■ **RECORDS FOR THIS EXERCISE**:

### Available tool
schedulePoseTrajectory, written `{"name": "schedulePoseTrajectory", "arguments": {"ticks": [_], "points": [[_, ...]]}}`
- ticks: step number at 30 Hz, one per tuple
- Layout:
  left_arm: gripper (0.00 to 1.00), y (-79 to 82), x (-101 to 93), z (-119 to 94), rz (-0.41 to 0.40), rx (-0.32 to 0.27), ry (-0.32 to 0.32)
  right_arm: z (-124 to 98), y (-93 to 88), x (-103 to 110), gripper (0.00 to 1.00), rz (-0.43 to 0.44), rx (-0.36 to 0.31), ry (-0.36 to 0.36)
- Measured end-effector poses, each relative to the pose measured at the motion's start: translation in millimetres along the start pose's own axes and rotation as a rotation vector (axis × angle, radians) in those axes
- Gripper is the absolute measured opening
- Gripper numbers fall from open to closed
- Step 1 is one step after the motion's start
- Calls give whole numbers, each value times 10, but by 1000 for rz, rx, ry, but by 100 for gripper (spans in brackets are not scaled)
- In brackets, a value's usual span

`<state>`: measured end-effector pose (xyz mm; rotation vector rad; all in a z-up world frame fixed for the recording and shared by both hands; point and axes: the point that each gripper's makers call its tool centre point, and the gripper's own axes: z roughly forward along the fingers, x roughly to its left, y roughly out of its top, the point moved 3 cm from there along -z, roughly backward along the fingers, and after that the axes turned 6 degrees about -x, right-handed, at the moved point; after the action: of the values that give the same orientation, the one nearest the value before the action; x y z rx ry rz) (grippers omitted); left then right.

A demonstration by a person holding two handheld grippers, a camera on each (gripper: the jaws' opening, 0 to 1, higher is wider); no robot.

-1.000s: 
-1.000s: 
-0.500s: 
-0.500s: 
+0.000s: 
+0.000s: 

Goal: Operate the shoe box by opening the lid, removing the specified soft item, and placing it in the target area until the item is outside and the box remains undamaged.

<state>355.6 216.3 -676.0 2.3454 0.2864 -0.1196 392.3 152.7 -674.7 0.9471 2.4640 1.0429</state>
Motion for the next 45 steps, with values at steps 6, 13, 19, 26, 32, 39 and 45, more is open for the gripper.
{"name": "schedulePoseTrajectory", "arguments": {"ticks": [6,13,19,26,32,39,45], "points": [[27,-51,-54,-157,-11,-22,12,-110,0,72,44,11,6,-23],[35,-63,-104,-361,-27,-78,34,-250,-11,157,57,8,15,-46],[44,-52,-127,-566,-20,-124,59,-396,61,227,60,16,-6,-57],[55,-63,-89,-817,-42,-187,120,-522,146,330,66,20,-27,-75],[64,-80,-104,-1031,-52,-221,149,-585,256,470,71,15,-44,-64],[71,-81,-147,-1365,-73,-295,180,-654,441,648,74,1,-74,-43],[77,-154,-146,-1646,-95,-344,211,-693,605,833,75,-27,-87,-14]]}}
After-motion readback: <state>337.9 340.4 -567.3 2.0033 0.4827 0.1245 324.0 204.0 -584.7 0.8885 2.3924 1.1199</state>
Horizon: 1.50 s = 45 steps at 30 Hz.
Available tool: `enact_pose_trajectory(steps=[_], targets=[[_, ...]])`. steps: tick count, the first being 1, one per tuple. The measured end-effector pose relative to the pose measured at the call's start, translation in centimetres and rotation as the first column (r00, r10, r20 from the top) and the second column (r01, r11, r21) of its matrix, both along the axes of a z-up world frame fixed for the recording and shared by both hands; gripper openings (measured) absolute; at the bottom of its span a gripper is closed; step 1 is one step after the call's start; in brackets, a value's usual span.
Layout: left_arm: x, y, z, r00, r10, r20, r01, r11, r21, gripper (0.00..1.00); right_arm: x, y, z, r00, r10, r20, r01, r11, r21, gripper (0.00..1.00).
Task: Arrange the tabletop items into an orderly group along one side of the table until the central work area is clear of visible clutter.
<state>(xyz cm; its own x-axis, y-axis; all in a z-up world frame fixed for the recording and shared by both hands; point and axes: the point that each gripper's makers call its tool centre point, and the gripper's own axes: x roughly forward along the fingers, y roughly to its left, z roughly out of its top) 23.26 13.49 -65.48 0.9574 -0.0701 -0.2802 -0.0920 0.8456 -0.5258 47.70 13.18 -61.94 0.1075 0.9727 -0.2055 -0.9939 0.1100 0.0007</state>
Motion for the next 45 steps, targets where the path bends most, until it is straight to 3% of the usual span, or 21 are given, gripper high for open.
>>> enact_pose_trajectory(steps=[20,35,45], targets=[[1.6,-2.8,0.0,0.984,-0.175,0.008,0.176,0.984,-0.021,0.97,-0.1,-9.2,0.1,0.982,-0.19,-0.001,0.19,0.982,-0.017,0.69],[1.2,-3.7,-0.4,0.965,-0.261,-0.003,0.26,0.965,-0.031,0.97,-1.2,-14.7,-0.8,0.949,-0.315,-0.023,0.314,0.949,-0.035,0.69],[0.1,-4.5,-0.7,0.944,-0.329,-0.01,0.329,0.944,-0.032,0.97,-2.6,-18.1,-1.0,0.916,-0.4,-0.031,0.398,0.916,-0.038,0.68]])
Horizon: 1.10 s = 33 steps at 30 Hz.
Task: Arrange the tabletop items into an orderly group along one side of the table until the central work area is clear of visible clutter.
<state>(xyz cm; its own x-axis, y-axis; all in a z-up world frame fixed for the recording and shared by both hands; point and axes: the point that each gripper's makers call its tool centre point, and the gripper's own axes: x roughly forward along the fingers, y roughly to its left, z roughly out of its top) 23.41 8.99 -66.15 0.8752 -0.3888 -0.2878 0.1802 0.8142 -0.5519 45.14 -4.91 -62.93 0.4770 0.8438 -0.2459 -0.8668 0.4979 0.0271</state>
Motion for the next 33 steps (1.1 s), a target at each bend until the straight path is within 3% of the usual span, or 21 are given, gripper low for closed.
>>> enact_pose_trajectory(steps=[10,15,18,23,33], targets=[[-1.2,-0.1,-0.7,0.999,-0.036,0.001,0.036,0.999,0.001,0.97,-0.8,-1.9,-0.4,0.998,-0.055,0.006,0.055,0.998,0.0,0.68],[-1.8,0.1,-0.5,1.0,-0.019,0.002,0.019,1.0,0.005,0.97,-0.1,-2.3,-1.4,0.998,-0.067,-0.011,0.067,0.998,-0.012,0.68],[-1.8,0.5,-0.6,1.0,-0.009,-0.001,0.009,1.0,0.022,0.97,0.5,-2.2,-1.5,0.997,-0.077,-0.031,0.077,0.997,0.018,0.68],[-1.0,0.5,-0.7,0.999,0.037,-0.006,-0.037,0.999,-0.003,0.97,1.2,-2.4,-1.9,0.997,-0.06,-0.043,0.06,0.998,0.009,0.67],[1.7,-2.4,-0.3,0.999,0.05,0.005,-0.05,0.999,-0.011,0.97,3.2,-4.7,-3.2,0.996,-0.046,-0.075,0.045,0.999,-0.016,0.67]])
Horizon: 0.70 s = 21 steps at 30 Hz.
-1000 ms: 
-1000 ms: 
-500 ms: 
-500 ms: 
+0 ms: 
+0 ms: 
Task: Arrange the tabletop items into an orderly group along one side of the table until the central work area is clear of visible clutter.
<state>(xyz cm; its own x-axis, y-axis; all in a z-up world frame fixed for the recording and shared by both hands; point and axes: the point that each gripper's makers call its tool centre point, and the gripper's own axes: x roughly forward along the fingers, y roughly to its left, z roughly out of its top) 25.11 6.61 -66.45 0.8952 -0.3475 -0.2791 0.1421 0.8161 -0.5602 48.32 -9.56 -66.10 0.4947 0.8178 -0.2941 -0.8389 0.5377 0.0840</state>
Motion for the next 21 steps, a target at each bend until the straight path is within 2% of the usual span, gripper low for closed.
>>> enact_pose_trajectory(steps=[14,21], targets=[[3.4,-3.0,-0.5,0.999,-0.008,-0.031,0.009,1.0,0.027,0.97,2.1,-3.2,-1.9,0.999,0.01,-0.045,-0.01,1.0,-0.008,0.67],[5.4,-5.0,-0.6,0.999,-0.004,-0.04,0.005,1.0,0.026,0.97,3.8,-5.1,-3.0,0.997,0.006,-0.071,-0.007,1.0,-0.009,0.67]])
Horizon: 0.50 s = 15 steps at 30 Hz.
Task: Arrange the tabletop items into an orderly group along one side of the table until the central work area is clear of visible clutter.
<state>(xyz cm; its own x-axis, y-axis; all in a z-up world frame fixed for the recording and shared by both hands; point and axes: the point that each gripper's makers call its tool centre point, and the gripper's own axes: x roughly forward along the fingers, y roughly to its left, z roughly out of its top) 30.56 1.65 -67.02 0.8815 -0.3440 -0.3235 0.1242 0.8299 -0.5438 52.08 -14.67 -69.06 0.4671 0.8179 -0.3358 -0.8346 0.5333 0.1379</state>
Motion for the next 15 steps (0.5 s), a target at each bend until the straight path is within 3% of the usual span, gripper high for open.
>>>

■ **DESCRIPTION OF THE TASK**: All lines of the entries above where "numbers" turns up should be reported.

■ **RESULT**:
- Gripper numbers fall from open to closed
- Calls give whole numbers, each value times 10, but by 1000 for rz, rx, ry, but by 100 for gripper (spans in brackets are not scaled)

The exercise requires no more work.